Last year, the trust fund earned a mere 2.5 percent on every dollar invested. At the same time, the financial markets saw a banner year. The article reported that the S&P 500 index shot up 29 percent, international stocks were up 11 percent, real estate trusts increased by 32 percent, and commodities rose 26 percent.

Making matters worse, the fund’s returns were less than half the rate of inflation. In simple terms, that means workers lost 4 percent of their money’s purchasing power.

This bad investment strategy is not limited to this past year. Social Security’s investments have underperformed basic pension fund benchmarks in four of the last five years, and in two-thirds of all years since 1980. The average underperformance during the past four decades has been about 4.5 percent a year.

Here’s the Problem

The problem is that under the terms of the Social Security Act of 1935, Social Security must invest all of its money in U.S. Treasury bonds, while most other pension plans diversify with more profitable stocks, real estate and other assets. That strategy may have been fine way back then when the country was still reeling after the great Wall Street crash and President Franklin D. Roosevelt needed money to go into government bonds to help pay for his New Deal. But what was good plan in 1935 is not good today.
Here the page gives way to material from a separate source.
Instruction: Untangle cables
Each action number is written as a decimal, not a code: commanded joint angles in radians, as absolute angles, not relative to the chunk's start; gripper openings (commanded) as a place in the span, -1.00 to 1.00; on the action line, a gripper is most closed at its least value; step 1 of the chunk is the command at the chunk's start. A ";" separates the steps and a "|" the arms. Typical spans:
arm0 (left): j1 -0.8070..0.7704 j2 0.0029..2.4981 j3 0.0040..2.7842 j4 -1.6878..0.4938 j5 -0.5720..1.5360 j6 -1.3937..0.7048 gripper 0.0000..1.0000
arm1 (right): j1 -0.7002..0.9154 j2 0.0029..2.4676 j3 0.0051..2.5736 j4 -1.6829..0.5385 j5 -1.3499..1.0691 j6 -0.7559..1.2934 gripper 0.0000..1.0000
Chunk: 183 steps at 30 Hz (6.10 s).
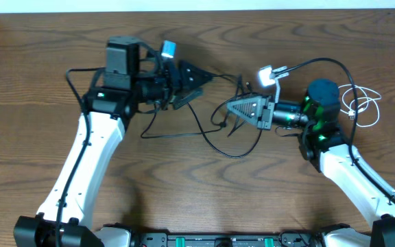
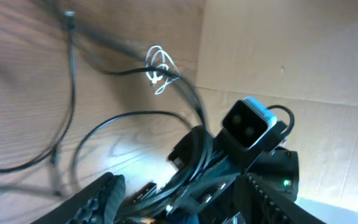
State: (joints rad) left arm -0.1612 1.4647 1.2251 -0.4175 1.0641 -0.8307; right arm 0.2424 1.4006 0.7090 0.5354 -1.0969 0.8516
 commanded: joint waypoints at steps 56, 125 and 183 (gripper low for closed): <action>-0.114 1.459 0.881 -0.488 0.532 -0.993 0.08 | 0.178 1.401 0.719 0.477 -1.147 0.768 -0.98; -0.379 1.228 0.925 -0.013 0.778 -1.091 -0.85 | 0.417 1.411 0.719 0.654 -1.140 0.735 -0.84; -0.352 1.261 0.924 -0.030 0.727 -1.016 0.43 | 0.300 1.410 0.719 0.655 -1.253 0.769 -0.98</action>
Bonds are no longer a smart investment — and haven’t been for quite a while. The article reported that since the mid-1930s, U.S. stocks have outperformed Treasury bonds in total by more than 6,000 percent. The average big U.S. pension plan, other than Social Security, expects to earn an average return of about 7 percent a year nowadays. Right now, Social Security is still investing all new FICA taxes in bonds paying 1.5 percent interest.

Call for Change

Perhaps it’s time for lawmakers to update this antiquated investment plan. The article states that “if the trust fund had been invested in a regular mixture of stocks and bonds throughout its history, like every other pension plan, there would be no funding crisis.” Congress could act to change the rules on how Social Security revenues are invested to generate bigger gains. This could help fill the shrinking trust fund coffers.

The Seniors Trust maintains Congress needs to act now to secure the long-term solvency of our Social Security program. It wants to see the Social Security Expansion Act enacted. This landmark piece of legislation would secure its Trust Fund, establish a fair annual cost-of-living adjustment (COLA), and immediately put more money in seniors’ pockets by raising monthly benefits.